» ASSIGNMENT: Beneath this instruction is a listing. Transcribe from it only the stretch from the line with "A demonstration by" through the line with "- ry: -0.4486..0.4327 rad", both end lines included, exactly as written.
————————
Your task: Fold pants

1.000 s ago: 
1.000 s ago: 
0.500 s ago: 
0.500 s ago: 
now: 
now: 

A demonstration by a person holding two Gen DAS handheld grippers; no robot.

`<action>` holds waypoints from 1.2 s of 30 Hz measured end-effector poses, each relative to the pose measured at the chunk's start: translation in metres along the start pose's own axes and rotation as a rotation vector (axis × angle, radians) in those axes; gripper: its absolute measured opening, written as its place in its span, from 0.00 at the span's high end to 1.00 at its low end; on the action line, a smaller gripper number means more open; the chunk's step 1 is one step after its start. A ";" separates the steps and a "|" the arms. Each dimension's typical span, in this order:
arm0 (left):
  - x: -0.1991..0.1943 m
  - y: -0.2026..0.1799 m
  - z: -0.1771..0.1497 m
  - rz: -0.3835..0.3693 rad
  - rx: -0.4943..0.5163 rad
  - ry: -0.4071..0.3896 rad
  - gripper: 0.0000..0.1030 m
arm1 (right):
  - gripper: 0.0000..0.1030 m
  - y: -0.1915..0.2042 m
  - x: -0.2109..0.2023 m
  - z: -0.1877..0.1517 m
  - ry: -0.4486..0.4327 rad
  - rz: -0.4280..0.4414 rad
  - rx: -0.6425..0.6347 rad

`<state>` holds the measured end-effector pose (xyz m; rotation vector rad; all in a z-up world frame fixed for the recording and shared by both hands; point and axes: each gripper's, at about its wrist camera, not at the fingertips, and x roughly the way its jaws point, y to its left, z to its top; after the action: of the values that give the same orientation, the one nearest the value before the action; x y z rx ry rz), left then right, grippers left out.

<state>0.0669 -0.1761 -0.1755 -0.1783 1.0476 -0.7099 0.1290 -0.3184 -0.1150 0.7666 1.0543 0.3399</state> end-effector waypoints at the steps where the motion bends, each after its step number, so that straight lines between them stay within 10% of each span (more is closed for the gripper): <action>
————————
» EXERCISE OUTPUT:
A demonstration by a person holding two Gen DAS handheld grippers; no robot.

`<action>` holds waypoints from 1.2 s of 30 Hz measured end-effector poses, each relative to the pose measured at the chunk's start: translation in metres along the start pose's own axes and rotation as a rotation vector (axis × angle, radians) in those axes; gripper: its absolute measured opening, written as its place in its span, from 0.00 at the span's high end to 1.00 at its low end; on the action line, a smaller gripper number means more open; the chunk's step 1 is one step after its start. A ";" separates the steps and a "|" the arms. Each dimension's typical span, in this order:
arm0 (left):
  - x: -0.1991..0.1943 m
  - y: -0.2026..0.1799 m
  - z: -0.1771..0.1497 m
  - rz: -0.3835..0.3693 rad
  - rx: -0.4943..0.5163 rad
  - ry: -0.4071..0.3896 rad
  - gripper: 0.0000..0.1030 m
arm1 (right):
  - gripper: 0.0000..0.1030 m
  - y: -0.1915..0.2042 m
  - x: -0.2109..0.2023 m
  - z: -0.1877..0.1517 m
  - ry: -0.4486..0.4327 rad

No further output is required for this exercise.